Assignment:
All lines from the opening of the data to the line containing "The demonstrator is" must be returned unchanged, and only those lines.

────

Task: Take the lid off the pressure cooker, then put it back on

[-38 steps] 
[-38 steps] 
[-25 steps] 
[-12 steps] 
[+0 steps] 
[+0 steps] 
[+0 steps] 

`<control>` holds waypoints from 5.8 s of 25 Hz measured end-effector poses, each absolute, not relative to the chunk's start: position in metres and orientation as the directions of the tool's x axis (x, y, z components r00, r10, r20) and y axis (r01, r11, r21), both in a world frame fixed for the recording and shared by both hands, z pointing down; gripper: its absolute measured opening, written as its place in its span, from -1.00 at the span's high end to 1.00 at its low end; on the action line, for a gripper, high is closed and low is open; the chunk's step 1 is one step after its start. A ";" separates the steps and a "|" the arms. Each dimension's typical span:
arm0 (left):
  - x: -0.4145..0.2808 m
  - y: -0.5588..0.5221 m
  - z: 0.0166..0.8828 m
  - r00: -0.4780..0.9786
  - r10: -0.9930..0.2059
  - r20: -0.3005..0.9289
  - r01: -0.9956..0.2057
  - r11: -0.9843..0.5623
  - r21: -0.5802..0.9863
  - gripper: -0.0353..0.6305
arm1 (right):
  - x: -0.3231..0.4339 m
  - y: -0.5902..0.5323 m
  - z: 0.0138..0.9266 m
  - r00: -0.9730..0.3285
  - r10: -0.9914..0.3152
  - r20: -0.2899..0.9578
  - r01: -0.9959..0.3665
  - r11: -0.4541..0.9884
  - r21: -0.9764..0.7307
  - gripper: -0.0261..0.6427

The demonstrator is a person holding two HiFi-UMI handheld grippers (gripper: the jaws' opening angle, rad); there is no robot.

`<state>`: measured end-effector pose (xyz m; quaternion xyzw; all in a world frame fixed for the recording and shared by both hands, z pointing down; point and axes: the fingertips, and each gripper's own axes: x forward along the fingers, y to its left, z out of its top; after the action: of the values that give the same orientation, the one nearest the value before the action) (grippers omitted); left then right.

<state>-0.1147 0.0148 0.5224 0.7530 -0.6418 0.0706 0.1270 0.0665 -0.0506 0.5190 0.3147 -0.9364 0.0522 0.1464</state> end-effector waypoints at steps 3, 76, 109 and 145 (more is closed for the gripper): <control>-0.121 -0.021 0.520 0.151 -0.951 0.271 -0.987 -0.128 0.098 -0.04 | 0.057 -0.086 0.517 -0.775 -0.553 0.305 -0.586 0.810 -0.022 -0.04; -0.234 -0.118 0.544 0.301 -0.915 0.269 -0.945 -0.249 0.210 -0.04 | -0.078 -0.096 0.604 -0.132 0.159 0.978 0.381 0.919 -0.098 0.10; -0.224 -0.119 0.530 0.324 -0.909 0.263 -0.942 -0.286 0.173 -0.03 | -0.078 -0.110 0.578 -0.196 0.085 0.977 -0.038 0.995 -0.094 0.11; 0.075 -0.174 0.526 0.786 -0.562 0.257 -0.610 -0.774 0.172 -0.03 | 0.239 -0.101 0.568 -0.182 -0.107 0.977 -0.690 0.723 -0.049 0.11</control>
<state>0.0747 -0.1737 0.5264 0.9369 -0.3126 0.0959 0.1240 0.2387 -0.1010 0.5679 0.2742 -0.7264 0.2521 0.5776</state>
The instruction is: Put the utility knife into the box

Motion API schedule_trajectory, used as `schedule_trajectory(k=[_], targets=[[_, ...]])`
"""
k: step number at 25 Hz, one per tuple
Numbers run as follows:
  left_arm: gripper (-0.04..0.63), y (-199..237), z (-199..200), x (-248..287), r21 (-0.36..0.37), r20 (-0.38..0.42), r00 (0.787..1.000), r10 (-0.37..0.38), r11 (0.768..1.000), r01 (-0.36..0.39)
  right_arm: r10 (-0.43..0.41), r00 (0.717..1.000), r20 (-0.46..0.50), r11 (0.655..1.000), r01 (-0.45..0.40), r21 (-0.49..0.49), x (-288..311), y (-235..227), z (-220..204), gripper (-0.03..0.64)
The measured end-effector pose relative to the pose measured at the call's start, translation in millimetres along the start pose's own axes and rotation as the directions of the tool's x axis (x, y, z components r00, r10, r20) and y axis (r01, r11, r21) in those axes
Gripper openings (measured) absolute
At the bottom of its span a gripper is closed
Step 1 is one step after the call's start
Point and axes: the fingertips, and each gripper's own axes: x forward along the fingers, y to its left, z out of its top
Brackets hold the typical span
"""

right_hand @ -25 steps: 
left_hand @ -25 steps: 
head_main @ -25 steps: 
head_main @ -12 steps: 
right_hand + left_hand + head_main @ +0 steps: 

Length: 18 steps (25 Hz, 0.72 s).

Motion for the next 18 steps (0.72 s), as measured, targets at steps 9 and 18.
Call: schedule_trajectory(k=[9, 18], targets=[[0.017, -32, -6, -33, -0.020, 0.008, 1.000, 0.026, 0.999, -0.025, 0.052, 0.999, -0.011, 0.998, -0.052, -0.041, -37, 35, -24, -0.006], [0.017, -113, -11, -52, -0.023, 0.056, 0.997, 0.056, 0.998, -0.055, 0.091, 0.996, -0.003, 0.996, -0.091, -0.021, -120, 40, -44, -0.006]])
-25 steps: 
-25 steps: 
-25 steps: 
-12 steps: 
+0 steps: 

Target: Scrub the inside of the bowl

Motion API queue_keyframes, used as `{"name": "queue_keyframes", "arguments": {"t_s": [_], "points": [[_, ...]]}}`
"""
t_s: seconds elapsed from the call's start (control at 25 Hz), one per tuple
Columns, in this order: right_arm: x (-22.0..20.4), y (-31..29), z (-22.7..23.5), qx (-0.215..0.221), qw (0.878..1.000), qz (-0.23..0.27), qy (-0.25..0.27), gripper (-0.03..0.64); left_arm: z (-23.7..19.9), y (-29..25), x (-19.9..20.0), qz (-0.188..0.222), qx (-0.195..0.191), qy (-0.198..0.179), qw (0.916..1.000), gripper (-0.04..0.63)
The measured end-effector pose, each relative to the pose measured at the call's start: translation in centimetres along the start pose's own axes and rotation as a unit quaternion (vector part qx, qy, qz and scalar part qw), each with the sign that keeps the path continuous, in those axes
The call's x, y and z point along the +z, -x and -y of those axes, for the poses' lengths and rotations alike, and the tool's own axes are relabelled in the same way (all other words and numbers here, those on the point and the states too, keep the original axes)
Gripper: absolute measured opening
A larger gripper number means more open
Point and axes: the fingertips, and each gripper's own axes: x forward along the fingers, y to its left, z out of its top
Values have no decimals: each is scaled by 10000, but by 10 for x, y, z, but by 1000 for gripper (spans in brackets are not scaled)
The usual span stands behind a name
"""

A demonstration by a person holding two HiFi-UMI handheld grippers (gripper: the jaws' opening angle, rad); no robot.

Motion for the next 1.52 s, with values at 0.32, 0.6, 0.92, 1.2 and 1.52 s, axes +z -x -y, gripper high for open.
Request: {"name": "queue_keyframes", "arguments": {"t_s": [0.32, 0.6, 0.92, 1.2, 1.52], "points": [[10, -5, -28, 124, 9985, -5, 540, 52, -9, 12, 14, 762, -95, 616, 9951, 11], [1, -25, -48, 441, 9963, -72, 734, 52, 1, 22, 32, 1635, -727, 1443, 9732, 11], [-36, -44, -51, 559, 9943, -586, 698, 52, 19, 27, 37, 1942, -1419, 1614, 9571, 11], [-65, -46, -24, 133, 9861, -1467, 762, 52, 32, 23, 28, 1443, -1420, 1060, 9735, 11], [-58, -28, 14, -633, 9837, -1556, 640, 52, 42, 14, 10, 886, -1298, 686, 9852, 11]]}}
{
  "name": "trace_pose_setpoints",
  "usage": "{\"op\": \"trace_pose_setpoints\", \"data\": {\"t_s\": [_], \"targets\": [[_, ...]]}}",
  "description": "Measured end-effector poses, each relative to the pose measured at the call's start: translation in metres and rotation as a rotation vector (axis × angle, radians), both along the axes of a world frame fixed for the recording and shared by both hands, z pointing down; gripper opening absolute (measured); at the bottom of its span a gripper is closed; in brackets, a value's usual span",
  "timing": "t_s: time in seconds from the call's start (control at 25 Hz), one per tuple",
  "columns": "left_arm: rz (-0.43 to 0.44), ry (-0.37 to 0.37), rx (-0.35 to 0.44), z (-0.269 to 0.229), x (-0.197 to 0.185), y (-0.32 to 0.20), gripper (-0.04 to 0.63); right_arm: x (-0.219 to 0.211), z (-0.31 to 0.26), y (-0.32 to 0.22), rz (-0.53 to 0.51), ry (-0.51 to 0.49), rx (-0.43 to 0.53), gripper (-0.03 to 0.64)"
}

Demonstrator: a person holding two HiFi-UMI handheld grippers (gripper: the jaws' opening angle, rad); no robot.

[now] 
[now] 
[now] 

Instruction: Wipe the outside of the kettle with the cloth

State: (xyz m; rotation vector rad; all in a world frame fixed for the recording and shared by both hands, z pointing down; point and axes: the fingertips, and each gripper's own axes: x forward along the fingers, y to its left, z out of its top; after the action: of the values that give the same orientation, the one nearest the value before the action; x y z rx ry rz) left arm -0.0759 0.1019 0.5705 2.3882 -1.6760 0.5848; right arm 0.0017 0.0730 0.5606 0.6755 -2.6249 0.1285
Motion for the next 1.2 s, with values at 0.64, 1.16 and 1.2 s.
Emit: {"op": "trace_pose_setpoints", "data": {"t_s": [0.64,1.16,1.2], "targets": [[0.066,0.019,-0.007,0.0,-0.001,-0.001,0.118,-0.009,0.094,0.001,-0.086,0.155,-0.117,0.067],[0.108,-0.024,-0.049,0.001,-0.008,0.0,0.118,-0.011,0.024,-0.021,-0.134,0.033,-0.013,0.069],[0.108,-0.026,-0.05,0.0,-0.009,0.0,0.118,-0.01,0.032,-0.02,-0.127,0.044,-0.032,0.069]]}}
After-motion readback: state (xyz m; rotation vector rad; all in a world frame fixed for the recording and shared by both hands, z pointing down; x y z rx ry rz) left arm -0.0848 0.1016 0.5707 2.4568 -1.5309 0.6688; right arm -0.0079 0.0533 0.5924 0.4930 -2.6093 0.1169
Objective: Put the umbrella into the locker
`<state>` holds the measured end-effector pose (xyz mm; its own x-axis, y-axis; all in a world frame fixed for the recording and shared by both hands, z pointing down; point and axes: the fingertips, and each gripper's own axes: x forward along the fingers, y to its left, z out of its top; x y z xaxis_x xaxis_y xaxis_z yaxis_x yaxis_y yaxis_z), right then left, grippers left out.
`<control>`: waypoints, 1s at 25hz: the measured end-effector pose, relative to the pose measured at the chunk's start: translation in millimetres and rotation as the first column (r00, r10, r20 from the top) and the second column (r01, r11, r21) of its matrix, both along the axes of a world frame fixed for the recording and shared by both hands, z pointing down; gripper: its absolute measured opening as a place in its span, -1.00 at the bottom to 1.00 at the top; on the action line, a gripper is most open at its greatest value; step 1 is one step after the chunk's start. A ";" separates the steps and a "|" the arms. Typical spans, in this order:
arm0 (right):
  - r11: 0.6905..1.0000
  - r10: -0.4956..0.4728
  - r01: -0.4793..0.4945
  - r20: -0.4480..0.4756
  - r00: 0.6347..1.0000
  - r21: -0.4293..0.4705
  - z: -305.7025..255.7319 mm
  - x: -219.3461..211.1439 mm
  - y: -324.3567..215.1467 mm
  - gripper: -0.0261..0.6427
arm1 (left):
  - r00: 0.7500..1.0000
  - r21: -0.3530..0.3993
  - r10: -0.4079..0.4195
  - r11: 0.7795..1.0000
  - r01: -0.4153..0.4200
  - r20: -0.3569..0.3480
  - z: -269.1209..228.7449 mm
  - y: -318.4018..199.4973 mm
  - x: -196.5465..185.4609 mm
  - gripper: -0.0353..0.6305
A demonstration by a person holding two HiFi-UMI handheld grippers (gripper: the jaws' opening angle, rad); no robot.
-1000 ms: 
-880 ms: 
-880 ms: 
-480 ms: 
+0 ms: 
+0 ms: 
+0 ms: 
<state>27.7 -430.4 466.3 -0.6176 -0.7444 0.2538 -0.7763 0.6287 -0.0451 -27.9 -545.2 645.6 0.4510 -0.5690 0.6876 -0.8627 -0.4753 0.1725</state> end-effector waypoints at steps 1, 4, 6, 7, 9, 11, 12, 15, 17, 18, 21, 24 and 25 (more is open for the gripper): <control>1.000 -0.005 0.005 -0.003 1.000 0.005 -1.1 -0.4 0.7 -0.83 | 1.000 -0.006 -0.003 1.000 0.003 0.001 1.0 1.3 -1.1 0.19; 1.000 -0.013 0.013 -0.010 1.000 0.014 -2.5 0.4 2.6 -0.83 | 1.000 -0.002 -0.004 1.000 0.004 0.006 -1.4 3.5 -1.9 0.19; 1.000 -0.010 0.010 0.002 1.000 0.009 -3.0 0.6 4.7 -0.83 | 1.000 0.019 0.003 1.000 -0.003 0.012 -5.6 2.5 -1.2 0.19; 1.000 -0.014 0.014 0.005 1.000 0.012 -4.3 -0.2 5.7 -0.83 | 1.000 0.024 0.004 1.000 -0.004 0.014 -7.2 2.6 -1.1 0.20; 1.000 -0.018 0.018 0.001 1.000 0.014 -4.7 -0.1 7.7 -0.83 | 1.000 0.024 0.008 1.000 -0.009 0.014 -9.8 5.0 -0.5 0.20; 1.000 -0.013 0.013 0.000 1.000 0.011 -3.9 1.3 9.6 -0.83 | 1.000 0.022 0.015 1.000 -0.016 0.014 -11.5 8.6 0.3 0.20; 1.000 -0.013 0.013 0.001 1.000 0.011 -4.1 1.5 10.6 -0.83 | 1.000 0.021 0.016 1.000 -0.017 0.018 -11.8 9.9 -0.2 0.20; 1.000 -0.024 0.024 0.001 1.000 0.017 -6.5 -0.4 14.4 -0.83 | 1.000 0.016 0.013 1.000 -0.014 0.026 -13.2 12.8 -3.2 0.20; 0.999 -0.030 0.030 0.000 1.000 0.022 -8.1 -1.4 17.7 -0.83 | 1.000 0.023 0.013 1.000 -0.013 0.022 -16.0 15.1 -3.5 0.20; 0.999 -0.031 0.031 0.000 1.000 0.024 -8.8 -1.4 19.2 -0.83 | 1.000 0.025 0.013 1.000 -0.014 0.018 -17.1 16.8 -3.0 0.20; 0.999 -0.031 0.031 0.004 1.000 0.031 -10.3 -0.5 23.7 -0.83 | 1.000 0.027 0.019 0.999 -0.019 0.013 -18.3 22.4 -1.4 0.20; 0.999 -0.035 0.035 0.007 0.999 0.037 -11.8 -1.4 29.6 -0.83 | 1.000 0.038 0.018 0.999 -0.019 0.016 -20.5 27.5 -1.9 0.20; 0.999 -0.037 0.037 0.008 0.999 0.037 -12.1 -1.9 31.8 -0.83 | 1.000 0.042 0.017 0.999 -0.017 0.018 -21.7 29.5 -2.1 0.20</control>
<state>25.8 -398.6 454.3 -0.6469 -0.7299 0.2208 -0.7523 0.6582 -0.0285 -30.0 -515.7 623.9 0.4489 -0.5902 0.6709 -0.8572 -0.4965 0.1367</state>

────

Response to the exercise:
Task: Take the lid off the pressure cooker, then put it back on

[-38 steps] 
[-38 steps] 
[-25 steps] 
[-12 steps] 
[+0 steps] 
[+0 steps] 
[+0 steps] 

`<control>` holds waypoints from 5.8 s of 25 Hz measured end-effector poses, each absolute, not relative to the chunk's start: position in metres and orientation as the directions of the tool's x axis (x, y, z components r00, r10, r20) and y axis (r01, r11, r21), both in a world frame fixed for the recording and shared by both hands, z pointing down; gripper: its absolute measured opening, written as its place in its span, from -1.00 at the span's high end to 1.00 at its low end; on the action line, for a gripper, high is closed and low is open; the chunk's step 1 is one step after its start. A ";" separates the steps and a "|" the arms. Each dimension's typical span:
arm0 (left):
  - x: -0.4145..0.2808 m
  - y: -0.5588..0.5221 m
  - z: 0.0166..0.8828 m
  - r00: -0.4780..0.9786
  - r10: -0.9930..0.2059
  - r20: -0.3005..0.9289
  - r01: -0.9956..0.2057
  - r11: -0.9843..0.5623
  - r21: -0.5802..0.9863
  - gripper: -0.0353..0.6305
arm1 (right):
  - x: -0.3231..0.4339 m
  - y: -0.5902..0.5323 m
  - z: 0.0138..0.9266 m
  - r00: -0.9730..0.3285
  - r10: -0.9914..0.3152
  - r20: -0.2899..0.9578
  - r01: -0.9959..0.3665
  - r11: -0.4541..0.9884
  - r21: -0.9764..0.7307
  - gripper: -0.0261..0.6427

The demonstrator is a person holding two HiFi-UMI handheld grippers (gripper: the jaws' opening angle, rad); there is no robot.

The answer requires no further additions.